Clymenia (plant)

Scientific classification
Kingdom: Plantae
(unranked): Angiosperms
(unranked): Eudicots
(unranked): Rosids
Order: Sapindales
Family: Rutaceae
Subfamily: Aurantioideae
Tribe: Citreae
Genus: Clymenia
Swingle & Tanaka.

See text

Clymenia is a small genus of flowering plants in the family Rutaceae. There are two species included in the genus: Clymenia platypoda and Clymenia polyandra. Clymenia is now often considered to belong within the Citrus genus, because it clusters within the tribe Citreae; excluding it might make Citrus polyphyletic.[1]


Cultivated locally for its sweet fruits on a handful of southwestern Pacific islands, Clymenia was originally considered an obscure citrus hybrid. Botanist Tyôzaburô Tanaka noted that Clymenia would hybridize with a few other citrus plants (notably kumquats), but otherwise was generally different from other citrus in many aspects of its appearance.

In the 1960s, botanist Walter Tennyson Swingle proposed that Clymenia might belong to a genus of its own.

Native to a handful of locations on Papua New Guinea and nearby islets, Clymenia is far more tropical than true citrus, and even in subtropical parts of the United States, it can only be grown in a greenhouse. Specimens planted out in Riverside, California thrived in greenhouses, but perished when planted out in the arid climate. Swingle assumed that Clymenia and citrus evolved from a single common ancestor.


Clymenia forms a shrub or small tree, free of spines. Leaves feature a short, narrow petiole, which sets them apart from most other citrus, especially the papedas native to the same general area.

Clymenia fruits are a small hesperidium, very similar to a citrus fruit. Sweet and lemony in flavor, the tangerine-sized fruits are highly segmented, with yellow pulp, and a leathery rind, similar to a true citrus fruit.
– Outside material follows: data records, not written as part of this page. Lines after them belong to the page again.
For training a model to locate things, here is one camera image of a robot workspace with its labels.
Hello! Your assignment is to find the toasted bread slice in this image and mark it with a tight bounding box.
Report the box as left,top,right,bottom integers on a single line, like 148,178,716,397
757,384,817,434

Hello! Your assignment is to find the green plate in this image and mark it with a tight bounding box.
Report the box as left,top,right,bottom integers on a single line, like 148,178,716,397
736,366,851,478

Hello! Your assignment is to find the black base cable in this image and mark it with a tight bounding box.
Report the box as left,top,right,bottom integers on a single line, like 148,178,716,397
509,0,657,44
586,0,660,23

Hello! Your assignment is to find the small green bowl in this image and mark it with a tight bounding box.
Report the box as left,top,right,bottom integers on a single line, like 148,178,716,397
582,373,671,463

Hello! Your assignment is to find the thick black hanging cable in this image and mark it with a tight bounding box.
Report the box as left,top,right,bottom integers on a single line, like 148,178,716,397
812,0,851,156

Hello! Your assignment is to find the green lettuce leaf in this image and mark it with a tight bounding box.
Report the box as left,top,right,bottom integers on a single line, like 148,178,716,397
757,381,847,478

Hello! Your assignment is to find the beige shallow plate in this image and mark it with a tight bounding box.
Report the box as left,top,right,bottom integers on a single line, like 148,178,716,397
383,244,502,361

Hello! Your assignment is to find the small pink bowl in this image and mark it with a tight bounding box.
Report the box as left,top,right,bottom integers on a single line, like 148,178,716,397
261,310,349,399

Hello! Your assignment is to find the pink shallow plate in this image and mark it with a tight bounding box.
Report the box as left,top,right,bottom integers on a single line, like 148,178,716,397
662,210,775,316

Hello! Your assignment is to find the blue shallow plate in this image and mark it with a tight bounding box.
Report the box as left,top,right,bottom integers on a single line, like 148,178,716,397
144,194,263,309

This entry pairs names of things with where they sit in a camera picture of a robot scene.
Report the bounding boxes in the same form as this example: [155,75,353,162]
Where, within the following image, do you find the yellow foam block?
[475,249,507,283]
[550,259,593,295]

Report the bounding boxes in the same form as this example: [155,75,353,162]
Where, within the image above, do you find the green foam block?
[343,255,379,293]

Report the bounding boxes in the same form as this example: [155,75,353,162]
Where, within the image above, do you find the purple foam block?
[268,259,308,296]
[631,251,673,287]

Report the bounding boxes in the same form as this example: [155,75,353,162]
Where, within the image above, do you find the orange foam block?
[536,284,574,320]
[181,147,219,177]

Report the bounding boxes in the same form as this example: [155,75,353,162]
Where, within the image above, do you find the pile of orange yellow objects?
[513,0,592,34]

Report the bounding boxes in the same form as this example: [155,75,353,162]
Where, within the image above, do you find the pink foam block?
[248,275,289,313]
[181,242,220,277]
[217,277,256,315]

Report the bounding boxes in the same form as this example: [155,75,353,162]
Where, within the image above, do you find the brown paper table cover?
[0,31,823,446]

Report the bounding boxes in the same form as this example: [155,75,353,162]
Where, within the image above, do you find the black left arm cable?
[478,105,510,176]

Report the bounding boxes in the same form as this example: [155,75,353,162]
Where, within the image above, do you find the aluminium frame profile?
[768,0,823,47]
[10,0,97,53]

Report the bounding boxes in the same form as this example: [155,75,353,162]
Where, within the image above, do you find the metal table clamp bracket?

They contain a large number of polyembryonic seeds. They are locally cultivated in indigenous villages, but have never been commercially cultivated.

One local name for Clymenia polyandra is a-mulis (Namatanai).[2]


  1. Andrés García Lor (2013). Organización de la diversidad genética de los cítricos (PDF) (Thesis). p. 79.
  2. Jorma Koskinen and Sylvain Jousse. "Citrus Pages / Distant Citrus relatives".